Background
Recently, I decided to better understand database internals after coming across the storage chapter in Designing Data-Intensive Applications and what better way to learn than to build my own storage engine (a simple embedded LSM tree based Key Value store) that no one will ever use! Anyway, I’ll probably share more on the broader design as I near completion but for now, I want to focus on something that’s made a difference in speeding up reads.
A key characteristic of Log Structured Merge (LSM) tree based databases is that data is never updated in place. Instead, every write simply appends a new record to an ever growing log. Updates are simply writes of new values to existing keys while deletes are writes with an empty value and a tombstone to mark keys as removed (like a lazy delete).
The engine manages data through two layers : An in-memory store and a persistent component on disk. Reads and Writes first go to an in-memory buffer called Memtable. If the key cannot be found in the active memtable, several temporary read only memtables are checked before going to disk.
When the Memtable reaches its size threshold, its contents are sorted lexicographically based on keys and flushed to disk as ordered, immutable files called Sorted String Tables (SSTables).
As the size grows, the SSTables undergo a compaction process which merges multiple SSTables (more on this in a future blog post) while removing outdated key versions and deleted keys.
This design allows for fast sequential writes but slower reads over time as the engine may need to search through multiple SSTables to find the most recent value for a given search key, only to find out in the end that the key doesn’t exist.

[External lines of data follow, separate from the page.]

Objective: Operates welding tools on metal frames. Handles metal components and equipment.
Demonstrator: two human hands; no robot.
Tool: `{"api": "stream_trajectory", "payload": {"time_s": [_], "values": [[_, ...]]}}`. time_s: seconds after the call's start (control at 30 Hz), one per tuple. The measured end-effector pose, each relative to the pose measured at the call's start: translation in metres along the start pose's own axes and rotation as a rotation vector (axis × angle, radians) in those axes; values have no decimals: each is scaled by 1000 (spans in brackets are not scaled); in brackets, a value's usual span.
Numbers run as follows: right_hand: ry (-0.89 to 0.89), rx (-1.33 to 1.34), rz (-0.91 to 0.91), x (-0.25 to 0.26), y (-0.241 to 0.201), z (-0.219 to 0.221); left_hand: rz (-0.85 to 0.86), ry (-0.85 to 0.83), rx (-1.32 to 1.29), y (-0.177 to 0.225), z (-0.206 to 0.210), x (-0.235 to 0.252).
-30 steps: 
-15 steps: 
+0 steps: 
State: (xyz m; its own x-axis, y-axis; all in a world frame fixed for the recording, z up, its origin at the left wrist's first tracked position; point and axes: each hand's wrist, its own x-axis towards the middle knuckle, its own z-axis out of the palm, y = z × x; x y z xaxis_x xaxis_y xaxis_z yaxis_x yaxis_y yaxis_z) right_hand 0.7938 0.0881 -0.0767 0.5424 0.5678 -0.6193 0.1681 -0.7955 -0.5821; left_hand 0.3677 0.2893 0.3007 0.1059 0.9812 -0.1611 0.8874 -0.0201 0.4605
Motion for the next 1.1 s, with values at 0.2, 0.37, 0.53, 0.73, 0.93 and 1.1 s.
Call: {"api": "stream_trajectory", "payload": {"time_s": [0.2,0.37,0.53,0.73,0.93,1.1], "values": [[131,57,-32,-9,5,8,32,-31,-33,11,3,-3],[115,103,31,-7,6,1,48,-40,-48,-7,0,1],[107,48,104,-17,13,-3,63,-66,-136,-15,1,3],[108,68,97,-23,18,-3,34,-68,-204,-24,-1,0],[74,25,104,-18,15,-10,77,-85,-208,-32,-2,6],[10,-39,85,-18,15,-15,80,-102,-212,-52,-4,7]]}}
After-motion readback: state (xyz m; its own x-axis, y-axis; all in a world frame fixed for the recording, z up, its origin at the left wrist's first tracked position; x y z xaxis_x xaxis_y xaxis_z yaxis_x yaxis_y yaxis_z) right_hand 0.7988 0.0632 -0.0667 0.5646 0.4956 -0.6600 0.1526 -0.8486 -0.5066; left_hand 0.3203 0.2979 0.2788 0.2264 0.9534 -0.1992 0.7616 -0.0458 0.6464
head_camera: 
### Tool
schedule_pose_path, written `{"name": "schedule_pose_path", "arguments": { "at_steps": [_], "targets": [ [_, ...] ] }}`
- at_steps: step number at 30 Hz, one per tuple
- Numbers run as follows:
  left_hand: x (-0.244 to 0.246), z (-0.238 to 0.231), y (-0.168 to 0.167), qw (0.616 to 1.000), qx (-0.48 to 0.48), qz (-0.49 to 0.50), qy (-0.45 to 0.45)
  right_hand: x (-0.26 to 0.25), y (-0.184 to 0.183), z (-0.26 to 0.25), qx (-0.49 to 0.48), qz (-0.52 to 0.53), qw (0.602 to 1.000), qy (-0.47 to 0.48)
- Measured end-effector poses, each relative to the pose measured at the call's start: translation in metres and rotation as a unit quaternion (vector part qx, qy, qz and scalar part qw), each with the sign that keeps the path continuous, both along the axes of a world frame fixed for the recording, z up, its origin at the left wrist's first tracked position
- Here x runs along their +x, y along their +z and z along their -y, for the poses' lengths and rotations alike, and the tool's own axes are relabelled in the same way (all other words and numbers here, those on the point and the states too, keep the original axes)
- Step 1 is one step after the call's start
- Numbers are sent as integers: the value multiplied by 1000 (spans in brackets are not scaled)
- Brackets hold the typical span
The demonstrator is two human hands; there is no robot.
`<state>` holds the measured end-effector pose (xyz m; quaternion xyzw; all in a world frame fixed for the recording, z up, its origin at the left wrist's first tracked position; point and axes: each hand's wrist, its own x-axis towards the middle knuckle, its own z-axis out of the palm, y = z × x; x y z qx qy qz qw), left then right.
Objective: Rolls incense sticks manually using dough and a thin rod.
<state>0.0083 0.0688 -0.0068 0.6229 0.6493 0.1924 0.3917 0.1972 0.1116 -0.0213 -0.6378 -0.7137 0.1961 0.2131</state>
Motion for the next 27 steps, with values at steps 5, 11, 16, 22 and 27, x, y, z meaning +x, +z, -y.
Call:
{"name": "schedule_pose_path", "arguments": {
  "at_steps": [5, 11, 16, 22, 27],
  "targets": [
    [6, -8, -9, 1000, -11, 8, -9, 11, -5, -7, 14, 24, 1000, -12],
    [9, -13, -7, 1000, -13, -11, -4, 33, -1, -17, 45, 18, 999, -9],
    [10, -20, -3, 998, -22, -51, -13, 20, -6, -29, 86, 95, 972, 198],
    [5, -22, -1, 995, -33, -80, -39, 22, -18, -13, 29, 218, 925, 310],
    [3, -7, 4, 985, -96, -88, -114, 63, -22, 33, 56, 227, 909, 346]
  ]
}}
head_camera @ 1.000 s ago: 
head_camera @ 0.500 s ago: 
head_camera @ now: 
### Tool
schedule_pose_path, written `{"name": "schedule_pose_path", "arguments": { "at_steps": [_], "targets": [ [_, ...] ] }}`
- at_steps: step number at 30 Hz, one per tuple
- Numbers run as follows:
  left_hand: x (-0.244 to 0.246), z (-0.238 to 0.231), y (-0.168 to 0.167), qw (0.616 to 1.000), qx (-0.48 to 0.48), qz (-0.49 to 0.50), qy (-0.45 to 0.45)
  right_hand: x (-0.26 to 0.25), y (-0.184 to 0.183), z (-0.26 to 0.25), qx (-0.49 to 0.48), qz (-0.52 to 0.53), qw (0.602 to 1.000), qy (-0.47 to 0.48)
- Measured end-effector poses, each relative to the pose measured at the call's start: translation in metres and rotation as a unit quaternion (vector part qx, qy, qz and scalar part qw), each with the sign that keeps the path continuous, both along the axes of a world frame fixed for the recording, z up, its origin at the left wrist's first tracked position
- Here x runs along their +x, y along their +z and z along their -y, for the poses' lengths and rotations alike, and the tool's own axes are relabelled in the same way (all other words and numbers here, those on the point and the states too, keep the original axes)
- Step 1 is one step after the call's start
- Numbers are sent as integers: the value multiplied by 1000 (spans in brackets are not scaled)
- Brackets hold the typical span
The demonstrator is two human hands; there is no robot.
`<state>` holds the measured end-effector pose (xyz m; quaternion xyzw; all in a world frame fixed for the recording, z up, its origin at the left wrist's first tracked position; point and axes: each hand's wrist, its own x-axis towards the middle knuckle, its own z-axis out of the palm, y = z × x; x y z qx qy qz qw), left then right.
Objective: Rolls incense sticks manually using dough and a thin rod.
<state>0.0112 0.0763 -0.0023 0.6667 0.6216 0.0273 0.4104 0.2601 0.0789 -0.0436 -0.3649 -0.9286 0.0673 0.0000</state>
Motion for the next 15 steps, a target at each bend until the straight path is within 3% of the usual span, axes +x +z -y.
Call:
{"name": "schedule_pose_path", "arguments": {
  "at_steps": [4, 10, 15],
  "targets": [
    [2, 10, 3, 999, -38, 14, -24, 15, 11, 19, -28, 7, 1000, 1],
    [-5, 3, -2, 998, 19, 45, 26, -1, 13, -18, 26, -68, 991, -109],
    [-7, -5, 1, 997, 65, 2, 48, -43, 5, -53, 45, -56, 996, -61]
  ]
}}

To speed this up, each SSTable includes metadata like the first and last key (aka. fence pointers). So if you’re looking for a key and it doesn’t fall within an SSTable’s start and end key range, you can skip searching that file entirely.
However, just knowing the key range isn’t enough to guarantee that a valid key exists/doesn’t exist in a given SSTable.
Bloom filters: What? How? Why?
Bloom filters are probabilistic data structures used to test set membership and are essentially just a sequence of bits. They help answer one big question: “Is this item not in the set?”. Unlike other data structures, they don’t store any actual data which makes them highly space-efficient even as the number of items increases.
Here’s how they work:
- During insertion, each key is hashed using multiple hash functions and each hash provides a position in a fixed-size bit array which are then set to 1.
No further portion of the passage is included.